WHAT TO PRODUCE -
Please repeat the records exactly from their first line, finishing at the line containing "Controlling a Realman" and including it.

___

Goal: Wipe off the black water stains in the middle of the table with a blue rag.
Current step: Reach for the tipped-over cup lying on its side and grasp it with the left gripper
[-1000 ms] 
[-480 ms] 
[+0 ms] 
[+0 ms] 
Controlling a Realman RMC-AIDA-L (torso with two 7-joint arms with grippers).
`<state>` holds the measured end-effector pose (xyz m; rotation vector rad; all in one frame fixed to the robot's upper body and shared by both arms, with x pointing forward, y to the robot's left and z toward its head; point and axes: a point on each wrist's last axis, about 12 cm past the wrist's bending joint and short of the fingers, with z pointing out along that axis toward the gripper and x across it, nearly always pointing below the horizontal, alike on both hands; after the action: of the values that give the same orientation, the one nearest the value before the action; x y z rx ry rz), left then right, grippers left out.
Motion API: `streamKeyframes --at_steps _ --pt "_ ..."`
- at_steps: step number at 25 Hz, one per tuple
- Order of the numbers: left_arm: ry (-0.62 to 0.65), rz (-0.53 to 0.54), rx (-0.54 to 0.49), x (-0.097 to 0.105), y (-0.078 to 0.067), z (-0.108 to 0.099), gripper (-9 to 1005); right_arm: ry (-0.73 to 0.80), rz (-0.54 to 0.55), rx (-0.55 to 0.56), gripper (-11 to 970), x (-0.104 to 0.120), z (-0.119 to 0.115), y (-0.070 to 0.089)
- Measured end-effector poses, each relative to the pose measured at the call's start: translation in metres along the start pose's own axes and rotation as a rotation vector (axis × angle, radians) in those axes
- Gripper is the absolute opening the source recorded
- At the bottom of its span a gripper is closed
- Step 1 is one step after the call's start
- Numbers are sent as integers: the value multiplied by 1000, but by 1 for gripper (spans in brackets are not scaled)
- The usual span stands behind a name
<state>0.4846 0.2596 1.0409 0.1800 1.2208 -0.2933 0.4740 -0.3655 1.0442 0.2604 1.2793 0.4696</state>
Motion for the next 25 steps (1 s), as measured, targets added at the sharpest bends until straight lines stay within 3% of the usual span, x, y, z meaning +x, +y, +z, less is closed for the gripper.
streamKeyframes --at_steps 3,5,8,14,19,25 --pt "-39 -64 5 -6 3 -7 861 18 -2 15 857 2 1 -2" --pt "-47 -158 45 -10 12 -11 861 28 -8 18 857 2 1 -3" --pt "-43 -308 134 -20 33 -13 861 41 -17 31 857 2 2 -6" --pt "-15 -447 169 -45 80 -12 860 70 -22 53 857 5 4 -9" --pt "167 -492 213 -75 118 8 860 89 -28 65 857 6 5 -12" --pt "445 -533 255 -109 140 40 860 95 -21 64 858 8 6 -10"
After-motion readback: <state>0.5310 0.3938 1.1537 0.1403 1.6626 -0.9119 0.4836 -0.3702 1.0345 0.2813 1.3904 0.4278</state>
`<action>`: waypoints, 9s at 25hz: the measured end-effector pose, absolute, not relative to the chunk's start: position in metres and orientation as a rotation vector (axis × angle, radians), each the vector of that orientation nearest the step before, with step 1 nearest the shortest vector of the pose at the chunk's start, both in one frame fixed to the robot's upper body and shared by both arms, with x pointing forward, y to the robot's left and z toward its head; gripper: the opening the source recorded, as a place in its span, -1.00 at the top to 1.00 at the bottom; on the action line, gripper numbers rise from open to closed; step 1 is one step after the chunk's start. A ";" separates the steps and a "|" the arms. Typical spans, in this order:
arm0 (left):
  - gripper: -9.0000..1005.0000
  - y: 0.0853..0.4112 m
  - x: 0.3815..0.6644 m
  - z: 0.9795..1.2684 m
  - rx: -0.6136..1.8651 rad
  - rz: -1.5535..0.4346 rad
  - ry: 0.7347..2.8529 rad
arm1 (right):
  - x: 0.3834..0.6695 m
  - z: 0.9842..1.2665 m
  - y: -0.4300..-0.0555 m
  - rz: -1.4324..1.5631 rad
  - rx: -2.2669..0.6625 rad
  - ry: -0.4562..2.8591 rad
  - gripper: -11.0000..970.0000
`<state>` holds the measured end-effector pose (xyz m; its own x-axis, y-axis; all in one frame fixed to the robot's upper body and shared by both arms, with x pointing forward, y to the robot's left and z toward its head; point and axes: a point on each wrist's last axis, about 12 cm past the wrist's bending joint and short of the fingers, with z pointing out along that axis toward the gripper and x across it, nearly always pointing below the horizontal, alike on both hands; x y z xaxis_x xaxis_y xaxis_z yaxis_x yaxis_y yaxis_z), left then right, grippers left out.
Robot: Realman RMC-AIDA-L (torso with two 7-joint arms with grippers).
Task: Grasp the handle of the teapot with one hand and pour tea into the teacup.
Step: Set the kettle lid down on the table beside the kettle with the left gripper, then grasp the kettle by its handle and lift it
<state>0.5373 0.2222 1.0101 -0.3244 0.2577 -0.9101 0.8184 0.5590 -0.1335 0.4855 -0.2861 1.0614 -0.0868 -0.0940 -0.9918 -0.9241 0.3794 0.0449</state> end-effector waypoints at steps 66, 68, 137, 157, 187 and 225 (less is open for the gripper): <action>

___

EXERCISE RESULT -
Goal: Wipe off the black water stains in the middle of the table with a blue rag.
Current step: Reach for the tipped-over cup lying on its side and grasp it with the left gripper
[-1000 ms] 
[-480 ms] 
[+0 ms] 
[+0 ms] 
Controlling a Realman RMC-AIDA-L (torso with two 7-joint arms with grippers).

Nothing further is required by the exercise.